Menanamkan jiwa kewirausahaan sejak usia muda merupakan salah satu langkah efektif dalam membentuk generasi yang mandiri, kreatif, dan siap bersaing di roda ekonomi modern. Di Kota Tangerang, sebuah ajang pameran bisnis berbasis elektronik diselenggarakan untuk memfasilitasi karya inovasi produk buatan para siswa sekolah menengah. Melalui ajang bazar digital, para pelajar tidak hanya menjajakan produk makanan, kerajinan tangan, dan jasa kreatif secara langsung, tetapi juga mengoperasikan toko daring, melakukan promosi di media sosial, dan melayani pembayaran nontunai (cashless) menggunakan sistem pemindaian kode unik.
Sebelum pameran berlangsung, para siswa dibekali dengan pelatihan perencanaan bisnis, perhitungan modal dan harga jual, hingga strategi pemasaran konten digital. Dalam ajang bazar digital ini, para siswa SMA Negeri 1 Tangerang mengaplikasikan ilmu kewirausahaan dengan merancang branding produk yang menarik, mengelola akun toko elektronik, serta mengatur tata kelola persediaan barang secara efisien. Pendekatan belajar sambil berpraktik (learning by doing) ini memberikan pengalaman berharga mengenai dinamika persaingan dunia usaha yang sesungguhnya di era transformasi ekonomi digital.
Kemudahan transaksi berbasis nontunai dan promosi masif di media sosial berhasil menarik ribuan pembeli, baik dari kalangan warga sekolah, orang tua murid, hingga masyarakat umum di Kota Tangerang. Di dalam arena bazar digital tersebut, para pelajar ditantang untuk merespons pesanan pelanggan secara cepat, menjaga mutu produk, serta mengelola ulasan pembeli secara profesional.

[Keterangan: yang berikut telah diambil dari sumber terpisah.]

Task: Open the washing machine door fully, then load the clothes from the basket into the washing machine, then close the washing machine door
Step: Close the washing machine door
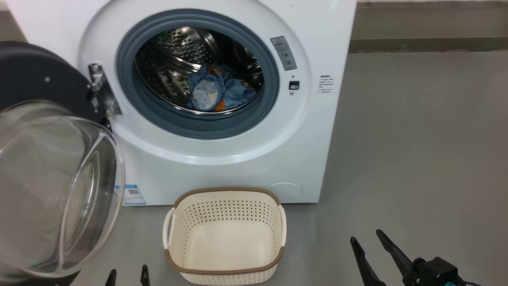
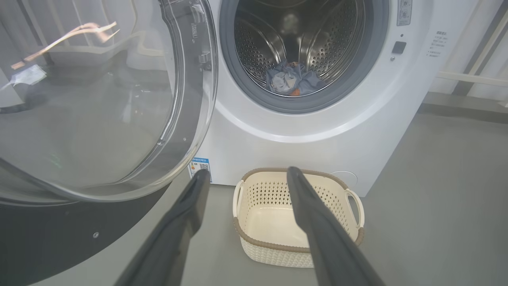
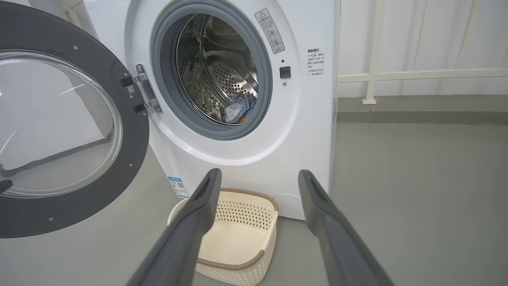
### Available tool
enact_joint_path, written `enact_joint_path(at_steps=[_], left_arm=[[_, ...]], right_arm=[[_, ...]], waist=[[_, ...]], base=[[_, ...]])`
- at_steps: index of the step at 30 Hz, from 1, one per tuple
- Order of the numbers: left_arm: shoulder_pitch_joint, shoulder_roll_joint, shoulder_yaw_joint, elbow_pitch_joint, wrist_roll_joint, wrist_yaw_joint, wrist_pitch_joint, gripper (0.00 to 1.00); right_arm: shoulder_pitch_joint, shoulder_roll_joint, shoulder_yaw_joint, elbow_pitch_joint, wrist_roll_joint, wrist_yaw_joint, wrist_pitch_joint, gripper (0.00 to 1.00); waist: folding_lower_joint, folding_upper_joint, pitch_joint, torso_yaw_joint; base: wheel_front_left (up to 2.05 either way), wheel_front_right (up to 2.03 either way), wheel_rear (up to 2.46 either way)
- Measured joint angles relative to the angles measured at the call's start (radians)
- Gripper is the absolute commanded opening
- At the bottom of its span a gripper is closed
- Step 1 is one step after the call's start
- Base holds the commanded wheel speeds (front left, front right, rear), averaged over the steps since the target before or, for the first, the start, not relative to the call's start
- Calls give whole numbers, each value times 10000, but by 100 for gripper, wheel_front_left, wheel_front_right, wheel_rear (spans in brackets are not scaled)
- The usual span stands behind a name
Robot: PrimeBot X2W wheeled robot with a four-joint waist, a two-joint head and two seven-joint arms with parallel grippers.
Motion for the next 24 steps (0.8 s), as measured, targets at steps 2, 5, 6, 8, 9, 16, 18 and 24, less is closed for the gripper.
enact_joint_path(at_steps=[2, 5, 6, 8, 9, 16, 18, 24], left_arm=[[0, 2, 19, -6, 13, 0, 0, 100], [0, 2, 29, -21, 13, 2, 0, 100], [1, 2, 35, -29, 12, 13, 0, 100], [1, 2, 38, -38, 12, 15, 0, 100], [1, 0, 38, -46, 12, 15, 0, 100], [3, 4, 79, -109, 12, 67, 0, 100], [3, 4, 92, -121, 12, 69, 0, 100], [4, 4, 146, -263, -29, 161, 0, 100]], right_arm=[[-32, -25, 102, -8, -2, 0, 0, 100], [-231, -121, 230, -15, -2, 0, 0, 100], [-323, -173, 284, -19, -4, 0, 0, 100], [-479, -221, 408, -21, -4, 0, 0, 100], [-536, -224, 495, -15, -2, 0, 0, 100], [-870, -207, 915, 15, 42, 0, 0, 100], [-926, -199, 1026, 19, 44, 0, 0, 100], [-1101, -201, 1271, 67, 59, 0, 0, 100]], waist=[[0, 0, 0, 203], [-1, 0, 3, 554], [0, 0, 3, 684], [0, 0, 3, 953], [0, 0, 1, 1101], [0, 0, -31, 2217], [0, 0, -43, 2562], [0, 0, -65, 3550]], base=[[0, 0, 0], [0, 0, 0], [0, 0, 0], [0, 0, 0], [0, 0, 0], [0, 0, 0], [0, 0, 0], [0, 0, 0]])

Keuntungan finansial yang didapatkan oleh masing-masing kelompok siswa menjadi bukti nyata efektivitas strategi pemasaran digital yang mereka terapkan selama ajang berlangsung.
Dukungan penuh diberikan oleh pihak sekolah, Dinas Pendidikan, dan asosiasi UMKM lokal yang turut hadir memberikan penilaian serta bimbingan usaha bagi para peserta. Produk-produk terbaik hasil kreasi siswa mendapat kesempatan untuk diikutsertakan dalam pameran UMKM tingkat kota serta mendapatkan pendampingan izin usaha mikro secara resmi. Pengalaman mengelola bisnis secara digital ini membangun rasa percaya diri, kemandirian finansial, serta ketelitian mengelola keuangan pada diri setiap pelajar.

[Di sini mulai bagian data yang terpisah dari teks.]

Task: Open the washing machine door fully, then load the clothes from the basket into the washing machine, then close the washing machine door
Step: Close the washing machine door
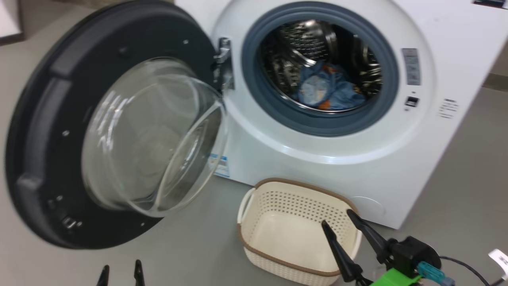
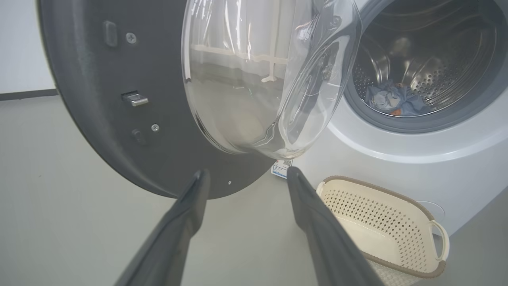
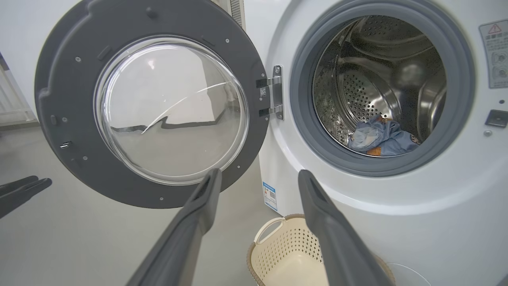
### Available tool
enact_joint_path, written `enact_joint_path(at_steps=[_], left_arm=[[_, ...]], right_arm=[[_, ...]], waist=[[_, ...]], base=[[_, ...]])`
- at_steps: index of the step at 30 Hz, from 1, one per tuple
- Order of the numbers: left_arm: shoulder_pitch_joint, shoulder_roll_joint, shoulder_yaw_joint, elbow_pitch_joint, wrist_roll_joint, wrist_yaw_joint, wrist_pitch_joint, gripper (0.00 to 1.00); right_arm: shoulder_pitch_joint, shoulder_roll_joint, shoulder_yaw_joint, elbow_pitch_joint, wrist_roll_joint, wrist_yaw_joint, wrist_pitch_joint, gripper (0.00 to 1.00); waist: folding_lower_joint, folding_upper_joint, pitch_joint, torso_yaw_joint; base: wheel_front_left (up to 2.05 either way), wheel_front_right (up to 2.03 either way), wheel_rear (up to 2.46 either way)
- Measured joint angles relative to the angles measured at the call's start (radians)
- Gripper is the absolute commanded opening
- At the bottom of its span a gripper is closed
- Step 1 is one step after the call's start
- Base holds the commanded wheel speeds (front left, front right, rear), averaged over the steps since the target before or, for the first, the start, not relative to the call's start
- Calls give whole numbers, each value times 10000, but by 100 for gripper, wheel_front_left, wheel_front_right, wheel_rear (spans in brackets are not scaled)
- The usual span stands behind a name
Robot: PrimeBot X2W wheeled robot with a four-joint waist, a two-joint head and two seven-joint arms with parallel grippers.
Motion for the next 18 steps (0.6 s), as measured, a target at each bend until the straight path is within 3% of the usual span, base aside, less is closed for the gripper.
enact_joint_path(at_steps=[6, 16, 17, 18], left_arm=[[6, 2, 182, -326, -174, 242, 0, 100], [42, 0, 180, -527, -621, 428, 0, 100], [58, 0, 186, -523, -767, 426, 0, 44], [58, 0, 201, -516, -928, 424, -2, 0]], right_arm=[[-666, -31, 531, 174, 82, 0, 0, 100], [-790, -113, 825, 359, 173, 0, 0, 100], [-790, -111, 830, 364, 174, 0, 0, 100], [-790, -111, 834, 366, 194, 0, 0, 100]], waist=[[0, -1, 155, 578], [0, -1, 356, 753], [0, 0, 353, 751], [0, 0, 348, 746]], base=[[0, 0, 0], [0, 0, 0], [0, 0, 0], [0, 0, 0]])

Penyelenggaraan ajang transaksi bisnis elektronik ini menjadi langkah konkret dalam mencetak wirausahawan-wirausahawan muda yang adaptif terhadap perkembangan teknologi. Pembentukan mentalitas wirausaha sejak dari bangku sekolah menengah akan mengurangi ketergantungan lulusan pada lapangan kerja yang terbatas dan mendorong terciptanya lapangan kerja baru di masa depan. Diharapkan semangat berinovasi dalam dunia bisnis digital ini dapat terus berkobar dan melahirkan pengusaha muda sukses yang mampu memajukan perekonomian daerah dan nasional.